Но вот море, теплое море, и я погружаюсь в его глубину. Как младенец в теплую ванну. О, ты, моя мама. О, ты. У меня заканчивается дыхание, и нельзя вдохнуть, разве что вдохнуть воду. Боль закончилась. Мы все в конце концов вернемся сюда, и меня охватывают лень и безразличие, я готов, океан может меня забирать. Возможно, не мой океан, но разве не все водные пространства одной крови? Если я утону, разве он не отнесет меня домой? Разве его течения не отнесут мои кости туда, где они должны быть? Я размышляю о том, что лежит в глубине, и по мне холодной полосой пробегает страх. Волны все накатывают, но потом деревянный поручень, к которому я привязан, снова выскакивает на поверхность, увлекая меня за собой. Мои связанные руки поднимают меня ровно настолько, чтобы можно было дышать. Путы держат меня, даже когда у меня самого нет сил держаться. Мой желудок выходит из-под контроля.
И вот я набит до отвала. Мои уши, нос, рот, глаза полны морем. Море – под веками и между ног. Я настолько же море, насколько человек. Я – океан, но океан не хочет меня принимать.
Весьма скоро океан меня выплевывает.
Внизу твердая, острая поверхность. Потом песок и спокойствие. В этом пятачке на возвышенности течение замирает. Меня поглощает черная ночь. И, как и море, эта черная ночь тепла, а я жив.
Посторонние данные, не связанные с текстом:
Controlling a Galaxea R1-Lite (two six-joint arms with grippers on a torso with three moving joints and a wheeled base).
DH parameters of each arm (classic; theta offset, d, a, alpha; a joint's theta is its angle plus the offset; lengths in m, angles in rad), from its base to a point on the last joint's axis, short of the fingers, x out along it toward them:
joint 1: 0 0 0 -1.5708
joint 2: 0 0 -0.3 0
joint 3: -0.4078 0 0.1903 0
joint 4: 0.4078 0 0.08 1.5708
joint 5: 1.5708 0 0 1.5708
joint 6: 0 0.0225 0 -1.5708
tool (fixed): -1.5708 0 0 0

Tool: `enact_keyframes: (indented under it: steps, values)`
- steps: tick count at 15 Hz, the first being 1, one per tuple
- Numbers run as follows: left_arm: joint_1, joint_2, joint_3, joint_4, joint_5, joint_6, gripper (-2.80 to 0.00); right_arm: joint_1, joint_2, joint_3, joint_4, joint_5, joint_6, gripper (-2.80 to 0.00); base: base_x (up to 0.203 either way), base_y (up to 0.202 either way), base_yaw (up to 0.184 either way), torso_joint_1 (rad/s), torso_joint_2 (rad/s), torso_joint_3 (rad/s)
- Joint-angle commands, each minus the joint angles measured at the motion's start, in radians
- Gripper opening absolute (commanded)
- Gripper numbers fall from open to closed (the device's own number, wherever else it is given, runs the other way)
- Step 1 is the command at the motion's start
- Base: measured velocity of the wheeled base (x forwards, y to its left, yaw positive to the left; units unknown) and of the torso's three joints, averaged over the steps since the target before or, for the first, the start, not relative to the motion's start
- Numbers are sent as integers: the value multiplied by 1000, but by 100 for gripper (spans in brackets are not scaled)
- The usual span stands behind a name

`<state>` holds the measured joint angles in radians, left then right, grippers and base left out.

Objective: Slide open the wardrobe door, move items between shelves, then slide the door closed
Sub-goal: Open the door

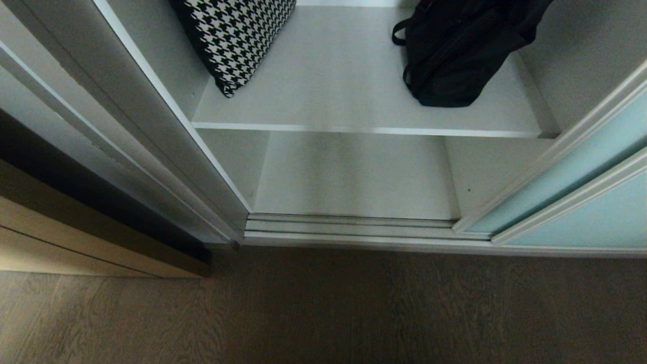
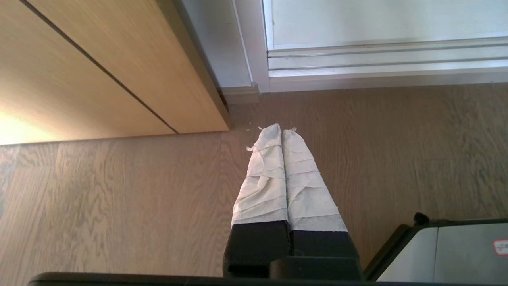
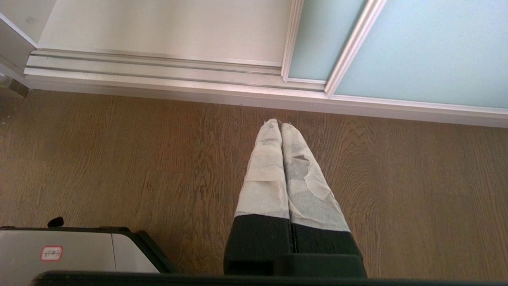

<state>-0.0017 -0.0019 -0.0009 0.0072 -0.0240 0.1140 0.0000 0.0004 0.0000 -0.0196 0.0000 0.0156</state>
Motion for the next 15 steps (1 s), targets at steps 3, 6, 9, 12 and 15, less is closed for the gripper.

Я могу стоять, вода доходит мне примерно до пояса, поблизости бьются друг о друга обломки корабля и бог знает что еще, заставляя меня громко позвать. «Эй! Есть тут кто-нибудь?» Луна и звезды дают ровно столько света, чтобы я мог разглядеть зазубренные края досок, и мачт, и раздавленных бочек, толстые, обмякшие, неподвижные тела. Я хочу побежать к ним, хочу потребовать отдать их мне, но теперь мои собственные конечности топят меня, толстые и бесполезные. Все, что я могу, – это держать голову и руки над водой благодаря плавучести деревянного поручня. «Есть тут кто-нибудь? Эй! Здесь есть на чем стоять! Риф? Риф! Плывите ко мне, если меня слышите! Есть тут кто-нибудь?»
В моем голосе мало силы. Меня затапливает стыд, забирая себе оставшееся место.
Я никого больше не слышу. Каким образом земля сумела подняться из моря и поймать меня, мне не ведомо. Но вот я стою в море, в ночи, и жду.